ASSIGNED TASK — Give again, word for word, the lines below that run from the line with "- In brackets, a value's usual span" through the line with "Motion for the". Drop the pictures.

::::

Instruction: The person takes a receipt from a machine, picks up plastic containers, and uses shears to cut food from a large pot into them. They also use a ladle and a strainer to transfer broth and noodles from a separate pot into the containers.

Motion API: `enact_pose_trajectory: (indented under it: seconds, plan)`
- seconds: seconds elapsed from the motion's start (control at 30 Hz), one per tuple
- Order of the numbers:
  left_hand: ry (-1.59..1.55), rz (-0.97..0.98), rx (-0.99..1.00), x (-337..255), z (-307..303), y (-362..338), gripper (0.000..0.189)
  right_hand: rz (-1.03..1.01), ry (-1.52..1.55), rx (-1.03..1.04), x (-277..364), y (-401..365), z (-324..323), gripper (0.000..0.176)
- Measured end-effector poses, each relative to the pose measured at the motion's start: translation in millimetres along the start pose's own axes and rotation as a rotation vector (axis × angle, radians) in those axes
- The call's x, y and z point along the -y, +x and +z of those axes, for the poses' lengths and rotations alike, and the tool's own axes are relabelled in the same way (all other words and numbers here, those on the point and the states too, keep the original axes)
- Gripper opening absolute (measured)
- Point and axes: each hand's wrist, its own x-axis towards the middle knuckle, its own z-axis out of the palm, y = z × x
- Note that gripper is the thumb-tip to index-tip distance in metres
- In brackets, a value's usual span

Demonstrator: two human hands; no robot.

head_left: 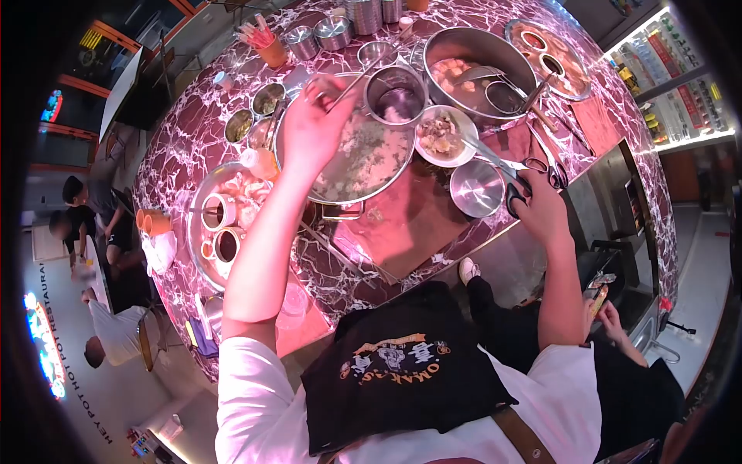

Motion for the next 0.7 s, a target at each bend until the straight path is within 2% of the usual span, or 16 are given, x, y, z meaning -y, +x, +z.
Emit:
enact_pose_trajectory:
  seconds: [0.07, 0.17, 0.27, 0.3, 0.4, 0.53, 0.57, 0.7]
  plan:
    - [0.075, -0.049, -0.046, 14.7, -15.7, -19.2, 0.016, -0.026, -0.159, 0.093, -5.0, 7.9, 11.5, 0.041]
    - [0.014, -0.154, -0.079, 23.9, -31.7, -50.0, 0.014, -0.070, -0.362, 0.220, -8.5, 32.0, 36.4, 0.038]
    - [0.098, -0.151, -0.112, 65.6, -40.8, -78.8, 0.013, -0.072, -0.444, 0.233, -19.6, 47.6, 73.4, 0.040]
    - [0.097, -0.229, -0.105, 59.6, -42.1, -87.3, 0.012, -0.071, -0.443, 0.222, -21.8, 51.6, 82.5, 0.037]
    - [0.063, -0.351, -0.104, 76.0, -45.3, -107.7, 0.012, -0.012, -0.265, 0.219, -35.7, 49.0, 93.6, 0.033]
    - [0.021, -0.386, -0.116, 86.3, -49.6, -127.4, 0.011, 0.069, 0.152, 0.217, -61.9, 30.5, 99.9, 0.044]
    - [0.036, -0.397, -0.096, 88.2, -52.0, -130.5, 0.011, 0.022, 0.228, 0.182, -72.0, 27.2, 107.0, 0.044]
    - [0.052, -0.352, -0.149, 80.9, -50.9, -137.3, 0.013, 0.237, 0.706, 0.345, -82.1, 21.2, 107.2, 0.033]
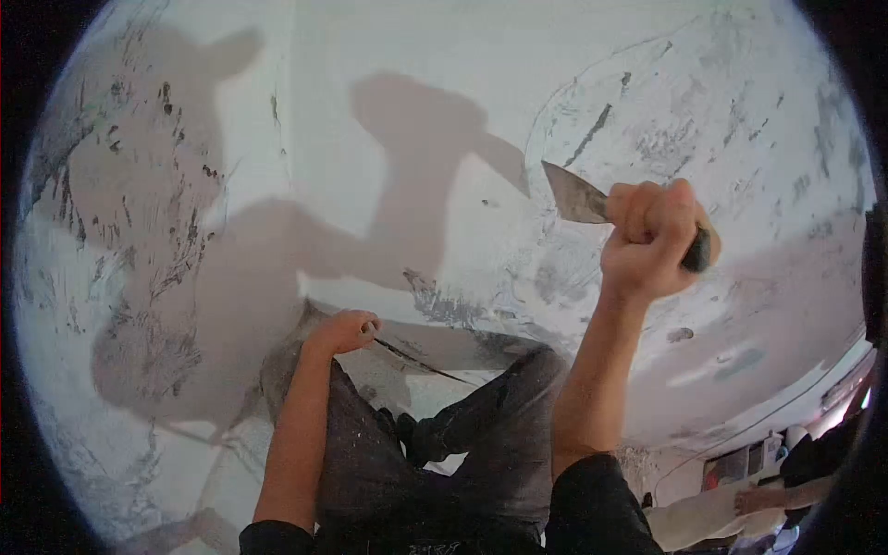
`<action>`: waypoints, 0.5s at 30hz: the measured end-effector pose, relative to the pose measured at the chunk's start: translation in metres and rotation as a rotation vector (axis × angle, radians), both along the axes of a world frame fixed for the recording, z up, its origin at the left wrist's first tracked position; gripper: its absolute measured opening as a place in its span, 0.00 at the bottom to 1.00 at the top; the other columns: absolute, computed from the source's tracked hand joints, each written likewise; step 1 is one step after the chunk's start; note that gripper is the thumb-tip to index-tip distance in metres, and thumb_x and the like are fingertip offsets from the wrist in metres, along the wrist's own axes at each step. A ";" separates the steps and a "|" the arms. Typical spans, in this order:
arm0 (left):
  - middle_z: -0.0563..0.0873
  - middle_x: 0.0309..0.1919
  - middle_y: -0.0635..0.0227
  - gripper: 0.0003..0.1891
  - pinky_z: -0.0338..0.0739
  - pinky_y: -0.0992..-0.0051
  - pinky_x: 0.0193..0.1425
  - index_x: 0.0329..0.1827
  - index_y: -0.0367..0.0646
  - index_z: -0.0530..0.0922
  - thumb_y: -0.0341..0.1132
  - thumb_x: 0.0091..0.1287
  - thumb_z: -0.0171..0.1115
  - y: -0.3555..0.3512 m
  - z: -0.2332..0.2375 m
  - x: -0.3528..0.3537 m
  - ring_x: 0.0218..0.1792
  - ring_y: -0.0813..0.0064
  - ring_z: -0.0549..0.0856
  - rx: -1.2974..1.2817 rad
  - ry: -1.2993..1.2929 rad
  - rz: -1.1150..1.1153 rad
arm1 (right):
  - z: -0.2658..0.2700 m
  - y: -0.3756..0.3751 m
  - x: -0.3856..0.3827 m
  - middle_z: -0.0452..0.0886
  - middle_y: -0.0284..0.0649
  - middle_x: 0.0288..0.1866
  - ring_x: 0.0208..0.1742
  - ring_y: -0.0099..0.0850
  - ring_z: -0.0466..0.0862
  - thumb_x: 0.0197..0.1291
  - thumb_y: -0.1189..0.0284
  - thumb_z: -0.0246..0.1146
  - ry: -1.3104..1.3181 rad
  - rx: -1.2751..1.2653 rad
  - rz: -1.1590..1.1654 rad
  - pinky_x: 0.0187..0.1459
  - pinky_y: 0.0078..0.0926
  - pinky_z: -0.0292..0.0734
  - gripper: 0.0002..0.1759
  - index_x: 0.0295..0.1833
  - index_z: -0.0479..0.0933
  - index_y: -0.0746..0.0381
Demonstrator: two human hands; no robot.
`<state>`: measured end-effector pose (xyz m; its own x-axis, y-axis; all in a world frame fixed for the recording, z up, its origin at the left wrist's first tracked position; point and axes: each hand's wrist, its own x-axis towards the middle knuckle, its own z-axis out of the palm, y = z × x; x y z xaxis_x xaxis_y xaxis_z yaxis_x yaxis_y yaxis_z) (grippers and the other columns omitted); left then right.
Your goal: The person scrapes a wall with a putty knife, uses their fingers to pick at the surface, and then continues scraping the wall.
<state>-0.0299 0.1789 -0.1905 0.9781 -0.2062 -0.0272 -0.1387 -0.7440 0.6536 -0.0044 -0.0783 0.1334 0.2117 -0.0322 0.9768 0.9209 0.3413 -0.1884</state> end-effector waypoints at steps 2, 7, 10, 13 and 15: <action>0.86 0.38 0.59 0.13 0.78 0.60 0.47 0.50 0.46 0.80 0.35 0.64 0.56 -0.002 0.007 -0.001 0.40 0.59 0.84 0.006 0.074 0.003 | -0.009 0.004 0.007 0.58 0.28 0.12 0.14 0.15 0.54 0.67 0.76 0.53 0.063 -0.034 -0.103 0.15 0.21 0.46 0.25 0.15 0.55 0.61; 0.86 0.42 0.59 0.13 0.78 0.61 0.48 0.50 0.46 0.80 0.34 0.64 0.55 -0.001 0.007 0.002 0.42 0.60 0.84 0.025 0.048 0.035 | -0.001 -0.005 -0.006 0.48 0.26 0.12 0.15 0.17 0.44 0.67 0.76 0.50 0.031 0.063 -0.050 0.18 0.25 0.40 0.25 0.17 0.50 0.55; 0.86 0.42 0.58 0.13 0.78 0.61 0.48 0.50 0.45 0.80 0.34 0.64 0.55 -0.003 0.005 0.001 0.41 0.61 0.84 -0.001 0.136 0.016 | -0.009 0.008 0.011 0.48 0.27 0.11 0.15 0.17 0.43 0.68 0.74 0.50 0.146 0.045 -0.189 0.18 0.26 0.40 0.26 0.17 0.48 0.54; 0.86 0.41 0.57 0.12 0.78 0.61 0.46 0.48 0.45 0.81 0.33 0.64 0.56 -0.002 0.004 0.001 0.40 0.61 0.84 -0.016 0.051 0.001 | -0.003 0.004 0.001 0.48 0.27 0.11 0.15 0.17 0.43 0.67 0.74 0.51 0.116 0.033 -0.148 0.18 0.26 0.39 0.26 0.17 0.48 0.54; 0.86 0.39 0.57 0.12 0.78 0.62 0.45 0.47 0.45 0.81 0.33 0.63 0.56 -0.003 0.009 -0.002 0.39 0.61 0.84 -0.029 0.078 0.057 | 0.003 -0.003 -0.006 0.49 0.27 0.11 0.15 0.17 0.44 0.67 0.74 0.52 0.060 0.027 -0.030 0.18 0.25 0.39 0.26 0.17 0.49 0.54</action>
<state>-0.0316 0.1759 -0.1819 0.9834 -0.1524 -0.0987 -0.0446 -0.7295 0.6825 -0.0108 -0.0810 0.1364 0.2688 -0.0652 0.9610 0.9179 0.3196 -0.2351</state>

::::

PROBLEM SOLUTION —
- In brackets, a value's usual span

Demonstrator: two human hands; no robot.

head_left: 

Motion for the next 0.7 s, a target at each bend until the straight path is within 2% of the usual span, or 16 are given, x, y, z meaning -y, +x, +z.

The response to this exercise is now complete.